Он явно колебался, не зная, что ответить.
– Не говори, – сказала она, читая его мысли. – Ты был готов соврать.
– Ты права, – согласился он. – Но ведь ты понимаешь, почему мне приходится об этом врать?
Она на секунду задумалась.
– Ты боишься, что твои враги отомстят твоему ребенку?
– Да.
– Это уважительная причина.
– Спасибо. И еще спасибо вот за это, – указав на карты, он вышел.
Шанталь заснула, не выпуская сосок изо рта. Джейн осторожно высвободила сосок и подняла ребенка на уровень плеча. Девочка срыгнула, не просыпаясь. Этот ребенок всегда спал, как убитый.
Джейн было жаль, что Жан-Пьер не вернулся. Она была уверена, что ничего плохого он сделать не сможет, но все же было бы спокойнее иметь его под присмотром.

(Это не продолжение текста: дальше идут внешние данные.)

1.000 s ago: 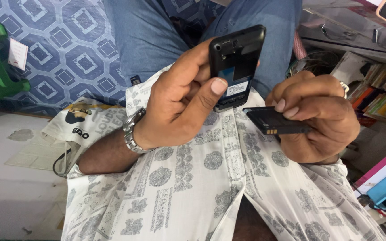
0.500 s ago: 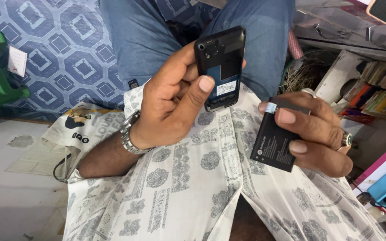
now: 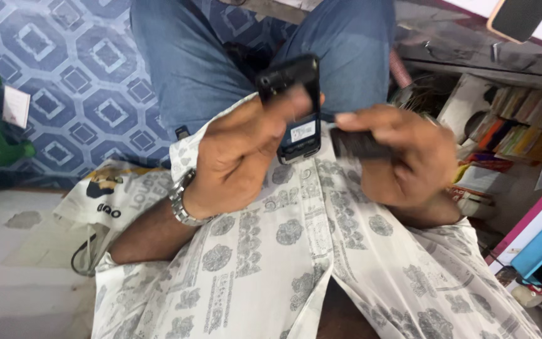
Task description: The person removes the back cover and battery from a keypad mobile phone, inserts a SIM card into the phone, reattaches the battery and back cover, and plugs a charging cable into the phone.
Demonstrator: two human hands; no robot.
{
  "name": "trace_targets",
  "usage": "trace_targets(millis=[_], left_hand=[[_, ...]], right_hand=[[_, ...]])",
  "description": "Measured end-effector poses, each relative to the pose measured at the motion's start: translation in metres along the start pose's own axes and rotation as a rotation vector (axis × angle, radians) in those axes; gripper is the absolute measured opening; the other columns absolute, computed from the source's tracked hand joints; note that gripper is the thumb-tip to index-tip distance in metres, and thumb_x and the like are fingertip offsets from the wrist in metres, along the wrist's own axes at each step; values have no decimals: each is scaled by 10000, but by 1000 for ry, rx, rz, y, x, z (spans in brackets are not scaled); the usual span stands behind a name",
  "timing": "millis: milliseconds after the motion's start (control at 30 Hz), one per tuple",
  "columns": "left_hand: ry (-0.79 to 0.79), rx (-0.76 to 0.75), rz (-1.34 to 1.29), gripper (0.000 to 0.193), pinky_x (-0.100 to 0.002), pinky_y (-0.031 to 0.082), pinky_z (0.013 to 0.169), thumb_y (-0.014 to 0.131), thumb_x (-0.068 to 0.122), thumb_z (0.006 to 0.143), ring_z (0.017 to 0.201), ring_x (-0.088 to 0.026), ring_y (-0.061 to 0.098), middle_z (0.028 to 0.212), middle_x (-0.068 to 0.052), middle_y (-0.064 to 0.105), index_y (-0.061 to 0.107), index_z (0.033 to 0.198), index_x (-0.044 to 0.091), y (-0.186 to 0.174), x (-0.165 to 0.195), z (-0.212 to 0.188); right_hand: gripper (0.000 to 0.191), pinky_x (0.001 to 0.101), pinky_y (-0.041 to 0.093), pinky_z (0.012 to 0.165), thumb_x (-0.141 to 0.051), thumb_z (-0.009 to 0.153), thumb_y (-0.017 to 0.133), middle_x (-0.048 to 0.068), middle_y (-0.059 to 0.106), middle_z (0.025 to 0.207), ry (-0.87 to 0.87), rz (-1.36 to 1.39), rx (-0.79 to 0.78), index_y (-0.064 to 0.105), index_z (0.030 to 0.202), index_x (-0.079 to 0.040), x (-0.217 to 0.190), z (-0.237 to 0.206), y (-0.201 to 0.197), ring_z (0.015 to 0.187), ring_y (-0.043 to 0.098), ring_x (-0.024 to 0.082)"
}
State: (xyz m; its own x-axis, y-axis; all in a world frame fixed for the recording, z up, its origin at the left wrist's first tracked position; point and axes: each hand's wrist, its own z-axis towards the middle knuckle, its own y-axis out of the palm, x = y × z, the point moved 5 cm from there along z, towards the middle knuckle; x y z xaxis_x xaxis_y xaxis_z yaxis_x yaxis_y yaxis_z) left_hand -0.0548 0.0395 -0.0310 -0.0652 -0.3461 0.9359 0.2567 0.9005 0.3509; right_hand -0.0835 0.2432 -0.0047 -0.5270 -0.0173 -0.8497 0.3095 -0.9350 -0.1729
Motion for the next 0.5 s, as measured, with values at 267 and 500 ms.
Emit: trace_targets(millis=[267,500], left_hand=[[-74,146,128,255,-182,414,617,670,122,1071,754,-14,540,1056,-55,655,688,1272,-34,4,-5,1],[-113,179,-280,254,-250,585,955,600,114,1120,1090,-109,698,1216,-74,699,645,1299,-61,-2,-14,-3]], right_hand=[[96,169,488,477,-1,1073,600,172,662,1045,447,180,-38,560,1125,69,24,-9,9,645,610,70],[74,373,466,639,-24,1097,683,140,699,988,109,-591,-11,683,1062,41,46,65,-24,735,625,236]])
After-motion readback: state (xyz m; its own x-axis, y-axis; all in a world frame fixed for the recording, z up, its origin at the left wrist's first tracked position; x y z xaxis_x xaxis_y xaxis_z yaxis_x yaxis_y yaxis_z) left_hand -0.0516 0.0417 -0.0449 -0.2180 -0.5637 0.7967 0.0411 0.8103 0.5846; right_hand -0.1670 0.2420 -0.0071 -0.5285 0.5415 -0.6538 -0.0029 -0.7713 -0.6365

Связаться с русскими он не мог – она разбила радиопередатчик, а другой связи между Бэндой и территорией, занятой русскими, не было. Это Масуд мог посылать гонцов, а у Жан-Пьера не было доверенных людей, и в любом случае, если бы он даже кого-нибудь послал к русским, вся деревня сразу же узнала бы об этом. Единственное, что можно было сделать, – это пешком дойти до Рохи, а на это не было времени.
Помимо мучавшей ее тревоги, ей не хотелось ночевать одной. В Европе это не имело бы значения, но здесь ее страшили грубые, непредсказуемые туземцы, жившие по родоплеменным законам, для которых было нормой, что мужчина бьет свою жену, а мать – ребенка. А Джейн в их глазах была необычной женщиной: свободные манеры, прямой взгляд, безапелляционный тон – все это было для них символом запретных сексуальных удовольствий. Она не следовала принятым здесь обычаям в отношении женщин, а среди известных этим людям женщин так, как она, вели себя только проститутки.
Когда Жан-Пьер был дома, Джейн всегда дотрагивалась до него в тот момент, когда уже проваливалась в сон. Он обычно спал, свернувшись, спиной к ней, и, хотя много ворочался во сне, сам никогда не тянулся к ней. Единственным мужчиной, с которым она когда-либо долгое время разделяла постель, кроме мужа, был Эллис – прямая противоположность Жан-Пьеру. Всю ночь он, обычно, касался ее, то прижимаясь, то целуя, иногда просыпаясь, а иногда в глубоком сне. Два или три раза он даже пытался во сне грубовато ею овладеть, посмеиваясь, она старалась ему помогать, но через несколько секунд он поворачивался на другой бок и начинал храпеть, а наутро ничего не помнил. Как резко он отличался от Жан-Пьера! Эллис касался ее с грубоватой лаской ребенка, играющего с любимой собачкой, а Жан-Пьер как скрипач, к которому в руки попал инструмент работы Страдивари. Они любили ее по-разному, но оба одинаково предали.
Шанталь рыгнула – она проснулась. Джейн, уложив ее себе на колени и поддерживая головку в таком положении, чтобы смотреть ей прямо в глаза, начала говорить, то бессвязными слогами, то отдельными фразами. Шанталь такая беседа очень нравилась. Потом Джейн, исчерпав все слова, начала тихонько напевать. Она пела песенку «Папа поехал в Лондон на пыхтящем паровозе», когда с улицы донесся мужской голос.
– Войдите! – крикнула она и сказала, обращаясь к Шанталь: – У нас не переводятся посетители, правда? Будто мы живем в Национальной галерее! – Она застегнула блузку, закрывая ложбинку между грудями.